Chris and Jeremiah, the talented guys behind Atomic Cicada, are back with a follow-up to Grid, the puzzler that first launched them onto the casual gaming radar. Gridz features 40 levels of the glyph-turning, energy-channeling goodness you've come to expect from the original, without falling into the classic Hollywood bungle of rehashery.
The basic premise of the original remains: you need to turn a jumbled mess of pipe segments into a complete closed system, flowing with energy. Clicking a circular glyph will rotate it, but only if it's connected to an energy source, a condition that sets the games apart from the plethora of related pipe-style games. Where Gridz diverges from the original is in the introduction of two colors of energy — a glyph can hold either color, but the two energies must never be combined, lest an apocalyptically bad movie be summoned from the bowels of Some Picture Studios. We don't want that to happen again, right?
With the dual colors comes new glyphs designed to channel multiple streams without having them ever cross. These glyphs can be turned even if some channels are not powered, as long as there is energy flowing through at least one part. Neat!
Analysis: Often, sequels to puzzle games turn out to be nothing more than new level sets with a graphical face-lift. Sometimes this is a good thing — messing with a successful formula rarely yields positive results. When I first heard about Gridz, I knew such a strategy would not find much success. Not to take anything away from the original, but you could tell by the end of 40 levels that the base mechanic had run its course in terms of level design.
Sure enough, after a brief tutorial, the game introduced the pink and blue streams and multi-channeled glyphs, setting the stage for a gameplay experience that builds off the original while becoming its own entity altogether. It's a subtle, yet undeniable shift: where the original sometimes felt like trying to clean up after an octopus mosh pit, Gridz has a distinct puzzle air about it. There's still a fair amount of fiddling around, but the new elements provide more points of attack into the tangled mess of pipe.
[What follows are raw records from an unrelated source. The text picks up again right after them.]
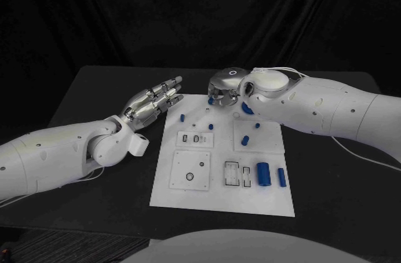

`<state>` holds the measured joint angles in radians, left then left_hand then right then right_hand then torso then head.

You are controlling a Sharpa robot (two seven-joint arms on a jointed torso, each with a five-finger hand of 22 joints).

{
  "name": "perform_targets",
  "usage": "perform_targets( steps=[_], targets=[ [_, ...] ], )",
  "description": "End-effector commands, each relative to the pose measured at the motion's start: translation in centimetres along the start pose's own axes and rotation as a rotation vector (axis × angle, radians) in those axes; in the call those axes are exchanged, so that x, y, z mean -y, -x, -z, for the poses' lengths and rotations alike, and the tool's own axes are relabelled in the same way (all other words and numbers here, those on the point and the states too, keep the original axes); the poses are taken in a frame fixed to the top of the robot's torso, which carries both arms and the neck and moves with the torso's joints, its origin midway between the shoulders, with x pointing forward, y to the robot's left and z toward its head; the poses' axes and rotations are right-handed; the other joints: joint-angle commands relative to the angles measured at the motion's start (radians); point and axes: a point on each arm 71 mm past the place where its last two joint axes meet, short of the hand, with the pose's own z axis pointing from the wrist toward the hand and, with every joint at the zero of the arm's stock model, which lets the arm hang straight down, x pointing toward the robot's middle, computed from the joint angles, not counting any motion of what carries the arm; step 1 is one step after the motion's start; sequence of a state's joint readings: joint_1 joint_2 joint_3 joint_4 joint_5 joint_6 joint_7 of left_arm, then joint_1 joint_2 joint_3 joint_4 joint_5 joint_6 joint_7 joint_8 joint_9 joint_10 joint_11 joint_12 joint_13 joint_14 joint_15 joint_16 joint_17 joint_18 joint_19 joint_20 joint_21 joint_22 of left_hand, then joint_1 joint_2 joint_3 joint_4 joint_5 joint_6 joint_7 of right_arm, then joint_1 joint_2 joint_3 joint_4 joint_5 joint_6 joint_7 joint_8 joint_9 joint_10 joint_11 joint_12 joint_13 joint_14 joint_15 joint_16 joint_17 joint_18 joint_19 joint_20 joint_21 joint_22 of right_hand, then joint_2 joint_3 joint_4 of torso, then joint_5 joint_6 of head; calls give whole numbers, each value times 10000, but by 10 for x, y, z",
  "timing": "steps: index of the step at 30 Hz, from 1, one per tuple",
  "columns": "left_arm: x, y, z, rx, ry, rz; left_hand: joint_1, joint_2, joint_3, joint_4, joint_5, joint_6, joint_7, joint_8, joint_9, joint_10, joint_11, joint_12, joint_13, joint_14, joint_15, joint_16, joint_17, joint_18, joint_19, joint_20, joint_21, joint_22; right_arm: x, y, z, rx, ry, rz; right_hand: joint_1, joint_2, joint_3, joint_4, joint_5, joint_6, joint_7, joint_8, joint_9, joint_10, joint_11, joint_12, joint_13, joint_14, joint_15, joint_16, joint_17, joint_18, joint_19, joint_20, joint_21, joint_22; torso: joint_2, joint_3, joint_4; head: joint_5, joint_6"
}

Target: Assemble the parts on the task board

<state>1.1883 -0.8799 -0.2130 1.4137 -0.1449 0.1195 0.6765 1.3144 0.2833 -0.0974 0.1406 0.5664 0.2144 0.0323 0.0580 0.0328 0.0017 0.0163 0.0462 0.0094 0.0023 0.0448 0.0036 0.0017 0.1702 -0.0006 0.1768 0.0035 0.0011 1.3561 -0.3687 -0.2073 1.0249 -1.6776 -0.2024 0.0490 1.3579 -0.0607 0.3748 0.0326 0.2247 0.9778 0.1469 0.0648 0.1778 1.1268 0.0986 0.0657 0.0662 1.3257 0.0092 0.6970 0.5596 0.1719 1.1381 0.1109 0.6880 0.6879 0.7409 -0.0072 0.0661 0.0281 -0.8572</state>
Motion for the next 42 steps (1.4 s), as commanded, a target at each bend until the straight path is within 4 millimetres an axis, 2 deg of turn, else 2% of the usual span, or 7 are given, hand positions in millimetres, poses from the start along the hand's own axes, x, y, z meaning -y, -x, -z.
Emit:
perform_targets(
  steps=[1, 10, 14, 18, 24, 34, 42],
  targets=[
    [2, -2, -1, -114, -211, 87, -94, 34, 62, 15, 48, 63, 22, 68, 9, -1, 16, 26, 14, -23, 66, -36, -17, 115, 6, 53, -35, -11, 1, -3, 0, -173, -239, 3, -5, -102, 69, 13, 8, -189, 13, -39, -85, -115, 15, -6, 6, -39, 34, -48, 18, 89, -64, 11, -58, 20, 1, -3, -1, 7, -6],
    [1, -2, -1, -133, -196, 99, -95, 41, 70, 16, 50, 76, 25, 73, 11, -1, 16, 29, 14, -23, 77, -36, -17, 115, 6, 58, -35, -11, 1, -3, 0, -177, -261, -3, -21, -118, 95, 40, -16, -367, 22, -42, -173, -228, 36, -4, 8, -72, 54, -65, 25, 91, -85, 30, -89, 39, -4, -4, -2, 15, -9],
    [1, -2, -1, -129, -187, 96, -98, 49, 80, 19, 51, 89, 35, 78, 12, -1, 16, 28, 14, -23, 87, -36, -17, 114, 6, 65, -35, -11, 3, -4, 1, -186, -310, -7, -52, -219, 105, 77, -88, -1465, -18, -36, -594, -629, 82, -16, 6, -155, 79, -114, 39, 98, -127, 62, -188, 83, -5, -4, 1, 19, -3],
    [2, -1, 0, -96, -181, 79, -98, 49, 80, 19, 51, 89, 35, 78, 12, -1, 16, 28, 14, -23, 87, -36, -17, 114, 6, 65, -35, -11, 7, -3, 4, 132, -332, 1, 22, -216, -132, -4, -174, -4185, -266, -177, -1187, -1606, 193, -23, -2, -336, 3, -236, 22, 106, -224, 30, -366, 103, -16, 1, -20, 68, 25],
    [3, 2, 4, 27, -180, 13, -100, 49, 86, 20, 50, 99, 38, 83, 14, 0, 17, 40, 16, -23, 92, -36, -17, 114, 6, 69, -35, -11, 22, 13, 19, 1179, -419, 133, 46, -168, -506, -31, -314, -4974, -406, -209, -1319, -2268, 214, 37, 29, -473, -12, -362, -9, 96, -290, 12, -568, 109, -65, -19, -100, 72, 171],
    [4, 4, 5, 70, -201, -5, -99, 42, 93, 15, 55, 114, 43, 89, 16, 1, 19, 42, 17, -23, 108, -36, -17, 114, 7, 78, -34, -11, 43, 50, 70, 1336, -745, 210, -131, -21, -1077, 212, -876, -2810, -440, 142, -1084, -2343, 188, 325, 102, -149, -40, -139, 111, 111, 1, 9, -694, 174, -160, -69, -156, 140, 307],
    [4, 3, 7, 39, -201, 34, -97, 41, 118, 3, 68, 125, 53, 96, 17, 2, 21, 43, 17, -23, 167, -36, -17, 113, 10, 103, -31, -9, 57, 37, 109, 300, -1182, -43, -468, -112, -1748, 658, -1386, -2699, -577, 6, -1124, -2531, 82, 488, 100, 216, -151, 887, 825, 105, 391, -109, -437, 539, -163, -80, -219, 166, 393]
  ],
)
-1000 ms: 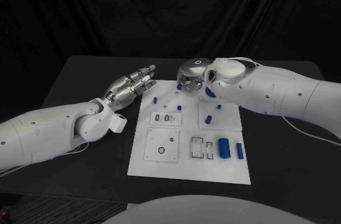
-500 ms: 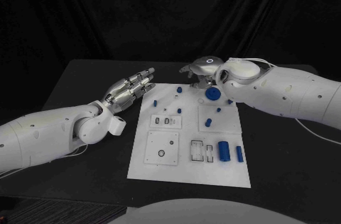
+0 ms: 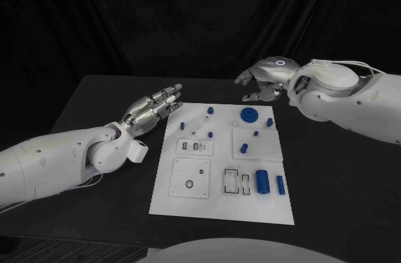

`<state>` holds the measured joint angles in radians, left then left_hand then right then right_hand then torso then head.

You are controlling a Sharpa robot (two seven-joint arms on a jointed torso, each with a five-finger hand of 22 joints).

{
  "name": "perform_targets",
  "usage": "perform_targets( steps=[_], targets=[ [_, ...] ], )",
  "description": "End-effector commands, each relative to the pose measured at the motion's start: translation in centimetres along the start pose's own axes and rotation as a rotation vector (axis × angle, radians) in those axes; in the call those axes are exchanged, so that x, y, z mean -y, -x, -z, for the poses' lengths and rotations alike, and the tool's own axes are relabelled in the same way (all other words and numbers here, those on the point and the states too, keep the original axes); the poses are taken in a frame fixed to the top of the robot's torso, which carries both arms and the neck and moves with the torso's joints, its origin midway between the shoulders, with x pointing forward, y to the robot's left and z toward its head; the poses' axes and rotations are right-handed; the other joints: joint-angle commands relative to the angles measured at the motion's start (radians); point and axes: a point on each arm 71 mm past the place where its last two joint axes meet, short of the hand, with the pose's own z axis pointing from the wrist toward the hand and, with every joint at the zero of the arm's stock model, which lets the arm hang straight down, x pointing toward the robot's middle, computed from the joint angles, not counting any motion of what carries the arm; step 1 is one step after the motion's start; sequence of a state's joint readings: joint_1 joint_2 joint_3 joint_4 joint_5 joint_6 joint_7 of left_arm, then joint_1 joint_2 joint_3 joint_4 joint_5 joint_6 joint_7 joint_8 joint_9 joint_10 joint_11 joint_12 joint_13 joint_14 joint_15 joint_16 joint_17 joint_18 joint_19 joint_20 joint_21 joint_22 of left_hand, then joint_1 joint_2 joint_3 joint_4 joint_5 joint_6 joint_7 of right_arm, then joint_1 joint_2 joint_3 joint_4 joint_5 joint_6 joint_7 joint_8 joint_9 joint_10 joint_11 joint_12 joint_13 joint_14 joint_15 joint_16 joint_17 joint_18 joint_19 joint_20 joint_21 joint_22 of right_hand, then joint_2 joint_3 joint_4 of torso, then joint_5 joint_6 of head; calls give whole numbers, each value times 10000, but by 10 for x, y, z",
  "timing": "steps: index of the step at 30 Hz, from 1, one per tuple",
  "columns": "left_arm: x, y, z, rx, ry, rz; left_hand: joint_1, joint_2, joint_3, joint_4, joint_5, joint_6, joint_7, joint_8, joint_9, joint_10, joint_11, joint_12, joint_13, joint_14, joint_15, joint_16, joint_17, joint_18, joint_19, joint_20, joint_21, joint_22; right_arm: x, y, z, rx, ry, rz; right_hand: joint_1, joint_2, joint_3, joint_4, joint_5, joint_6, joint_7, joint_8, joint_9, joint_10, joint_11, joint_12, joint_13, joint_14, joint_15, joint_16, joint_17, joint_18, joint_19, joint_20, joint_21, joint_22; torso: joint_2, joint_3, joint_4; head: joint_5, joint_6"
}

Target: Assemble the parts on the task board

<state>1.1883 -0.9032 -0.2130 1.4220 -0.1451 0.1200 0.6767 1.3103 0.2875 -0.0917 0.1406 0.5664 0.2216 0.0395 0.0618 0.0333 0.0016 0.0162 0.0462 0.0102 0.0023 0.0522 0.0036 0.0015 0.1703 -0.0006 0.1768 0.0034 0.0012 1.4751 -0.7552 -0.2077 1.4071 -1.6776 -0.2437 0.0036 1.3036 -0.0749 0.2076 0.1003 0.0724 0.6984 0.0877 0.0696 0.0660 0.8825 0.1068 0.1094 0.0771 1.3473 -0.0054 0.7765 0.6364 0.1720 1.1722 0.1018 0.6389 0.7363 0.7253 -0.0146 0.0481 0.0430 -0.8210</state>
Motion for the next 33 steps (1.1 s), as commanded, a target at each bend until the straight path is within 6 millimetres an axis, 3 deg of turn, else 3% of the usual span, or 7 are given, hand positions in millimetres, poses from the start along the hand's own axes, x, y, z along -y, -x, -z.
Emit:
perform_targets(
  steps=[1, 5, 8, 13, 16, 27, 33],
  targets=[
    [2, -3, -1, -110, -222, 93, -56, 0, 61, 2, 68, 53, -19, 57, 11, 2, 21, 43, 9, -23, 93, -36, -15, 113, 10, 103, -31, -9, 7, -12, 10, -875, -576, -77, 111, 39, -81, -29, 183, 103, 20, -45, -6, -95, 2, 61, -8, -4, -6, 130, 89, 102, 49, -19, 59, 72, -9, -4, -38, 12, 48],
    [2, -2, 0, -122, -213, 109, -54, 2, 72, -2, 69, 58, -18, 59, 12, 2, 21, 42, 8, -23, 115, -36, -15, 112, 12, 112, -29, -8, 13, -23, 16, -1251, -792, -152, 284, 92, -84, -95, 372, 277, 50, -32, 9, -136, 4, 99, -7, -95, 0, 146, 66, 96, 17, -16, 64, 151, -14, -11, -30, -22, 81],
    [2, -3, -1, -153, -222, 131, -54, 2, 72, -2, 69, 58, -18, 59, 12, 2, 21, 42, 8, -23, 115, -36, -15, 112, 12, 112, -29, -8, 17, -36, 17, -1580, -956, -219, 309, 117, -95, -98, 387, 391, 106, -14, 21, -164, 6, 107, -10, -172, 7, 79, -14, 93, -14, -12, 54, 174, -15, -1, -77, -39, 113],
    [1, -5, -1, -204, -236, 170, -52, 7, 83, -5, 72, 59, -17, 60, 12, 2, 21, 41, 8, -23, 132, -36, -15, 111, 15, 119, -27, -6, 19, -51, 18, -1812, -999, -340, 330, 143, -114, -98, 404, 691, 153, 36, 54, -181, 14, 129, -9, -206, 13, 120, 19, 92, -41, -7, 48, 207, -16, 11, -32, -57, 143],
    [1, -5, -1, -210, -231, 178, -49, 11, 92, -8, 74, 60, -15, 61, 11, 2, 23, 39, 8, -23, 140, -36, -15, 111, 15, 124, -27, -6, 19, -59, 18, -1894, -970, -395, 375, 165, -133, -118, 458, 988, 170, 97, 87, -171, 25, 173, -3, -234, 23, 168, 48, 92, -63, -1, 47, 254, -16, 19, -55, -51, 147],
    [1, -5, -1, -243, -217, 205, -44, 16, 109, -14, 78, 59, -12, 61, 11, 1, 27, 36, 7, -23, 156, -36, -15, 110, 16, 134, -26, -5, 16, -66, 14, -1716, -795, -457, 738, 271, -49, -384, 1234, 1101, 232, 26, 55, -127, 42, 343, -3, -478, 44, 117, -96, 96, -200, 25, 22, 470, -26, 9, -47, -64, 153],
    [1, -5, -1, -250, -197, 211, -40, 21, 127, -20, 80, 62, -8, 62, 11, 1, 31, 36, 7, -23, 171, -36, -15, 109, 18, 145, -24, -3, 16, -65, 13, -1453, -759, -451, 825, 330, 289, -481, 1789, 825, 299, -49, 8, 1223, -127, 1431, 434, -1239, 76, -317, -336, 80, -757, 64, -276, 593, -23, 9, -36, -32, 161]
  ],
)
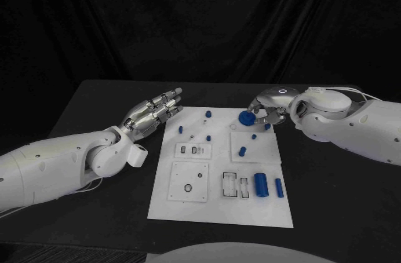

The guidance offered by these new elements serves to make the game accessible to a wider audience by reducing the potential for frustration. Now, if you get stuck working on one stream you can simply switch to the other one for a while. Also, though the multi-channeled glyphs seem imposing at first, they're really one of your best tools, since they allow you to change the flow of the streams without much risk of cutting yourself off. Oh, and that face-lift I mentioned earlier? It's another welcome ally in the fight against frustration: it's a lot easier to tell which way you're turning a glyph, and that dizzying churn of a background has been replaced by a microbial Coruscant.
The scoring system remains the same as the original (-1 point per move and -2 per undo) with the exception of a 5 point penalty for restarting the level. One could argue about the necessity of this new penalty, but I'm more surprised they even kept the scoring system at all. Playing towards the objective of a high score takes away from the flowing, exploratory style that suits Grid so well and replaces it with extensive forethought and mental gymnastics. Thus, it's doubtful that many actually pay attention to the score anyway, instead playing toward that shining moment of accomplishment when the grid is complete and elegantly self-contained. Unfortunately, Gridz doesn't give you much time to sit back and admire your handiwork, which is disappointing, but ultimately easily excused.
So if you liked anything at all about the first Grid, give the sequel a try! It successfully merges the qualities that made the original a success with just enough fresh ideas to satisfy old fans while attracting new ones.